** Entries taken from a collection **
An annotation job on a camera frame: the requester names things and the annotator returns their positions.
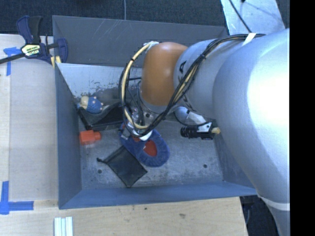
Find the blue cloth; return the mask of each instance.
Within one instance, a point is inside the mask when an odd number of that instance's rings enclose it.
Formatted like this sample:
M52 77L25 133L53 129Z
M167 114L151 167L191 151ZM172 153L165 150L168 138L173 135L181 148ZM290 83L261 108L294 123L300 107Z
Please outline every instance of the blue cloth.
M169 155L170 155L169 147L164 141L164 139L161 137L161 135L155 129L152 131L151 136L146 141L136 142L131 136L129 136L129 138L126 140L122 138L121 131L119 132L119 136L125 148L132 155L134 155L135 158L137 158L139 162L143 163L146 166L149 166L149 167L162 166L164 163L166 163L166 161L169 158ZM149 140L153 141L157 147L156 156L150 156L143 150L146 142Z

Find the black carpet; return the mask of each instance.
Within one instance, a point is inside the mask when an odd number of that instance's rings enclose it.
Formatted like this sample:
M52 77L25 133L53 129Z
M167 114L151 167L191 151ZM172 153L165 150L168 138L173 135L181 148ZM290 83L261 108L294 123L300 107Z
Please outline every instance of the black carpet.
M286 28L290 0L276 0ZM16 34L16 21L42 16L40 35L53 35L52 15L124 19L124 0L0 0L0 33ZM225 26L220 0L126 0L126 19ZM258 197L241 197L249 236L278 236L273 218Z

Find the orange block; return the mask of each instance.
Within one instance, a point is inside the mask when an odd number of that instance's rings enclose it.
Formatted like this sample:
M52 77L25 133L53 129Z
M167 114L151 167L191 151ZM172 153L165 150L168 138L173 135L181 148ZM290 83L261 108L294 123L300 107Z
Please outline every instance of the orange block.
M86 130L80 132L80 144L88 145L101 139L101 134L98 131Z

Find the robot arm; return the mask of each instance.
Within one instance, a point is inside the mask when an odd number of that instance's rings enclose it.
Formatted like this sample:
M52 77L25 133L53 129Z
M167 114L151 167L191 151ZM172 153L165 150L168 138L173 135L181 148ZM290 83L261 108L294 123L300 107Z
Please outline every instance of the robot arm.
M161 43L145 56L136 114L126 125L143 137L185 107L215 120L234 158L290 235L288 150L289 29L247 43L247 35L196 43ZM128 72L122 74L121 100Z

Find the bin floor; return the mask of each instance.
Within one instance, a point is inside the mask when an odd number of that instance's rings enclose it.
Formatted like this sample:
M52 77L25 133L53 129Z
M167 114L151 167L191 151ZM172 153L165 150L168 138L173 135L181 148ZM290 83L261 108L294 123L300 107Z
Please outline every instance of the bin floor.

==

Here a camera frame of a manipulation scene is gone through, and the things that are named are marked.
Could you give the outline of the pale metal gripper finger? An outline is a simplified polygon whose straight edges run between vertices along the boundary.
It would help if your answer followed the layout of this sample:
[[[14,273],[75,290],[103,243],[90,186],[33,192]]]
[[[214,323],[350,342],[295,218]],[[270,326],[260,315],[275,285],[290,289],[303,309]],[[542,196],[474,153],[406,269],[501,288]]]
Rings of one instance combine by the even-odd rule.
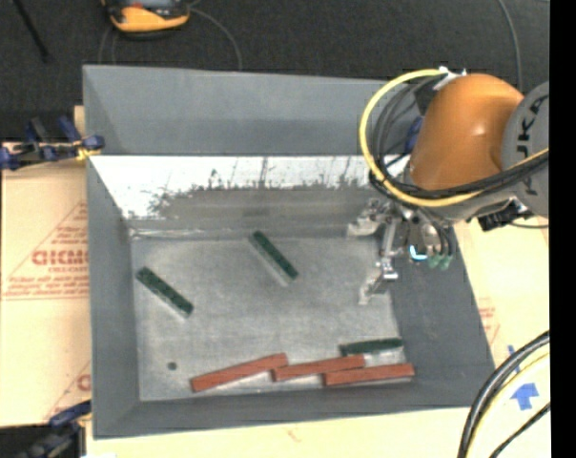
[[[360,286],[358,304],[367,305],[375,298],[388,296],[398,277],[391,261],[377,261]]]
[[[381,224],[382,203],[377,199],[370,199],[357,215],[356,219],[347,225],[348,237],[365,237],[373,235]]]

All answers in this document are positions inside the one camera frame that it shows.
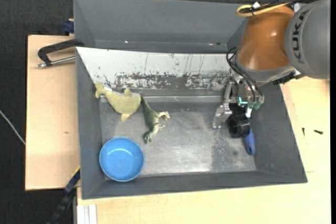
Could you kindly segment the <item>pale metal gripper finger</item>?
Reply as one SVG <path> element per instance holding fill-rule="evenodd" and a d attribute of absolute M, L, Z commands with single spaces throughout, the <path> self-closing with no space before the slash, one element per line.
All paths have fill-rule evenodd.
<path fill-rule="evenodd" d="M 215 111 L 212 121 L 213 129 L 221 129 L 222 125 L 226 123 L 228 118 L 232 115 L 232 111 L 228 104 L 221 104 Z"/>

** DESCRIPTION OF THE TASK **
Show the lines of the records that contain the word "positions".

** RESPONSE TO THE EXERCISE **
An annotation job on a camera frame: the requester names things and the annotator returns their positions.
All answers in this document are positions inside the one camera frame that it shows.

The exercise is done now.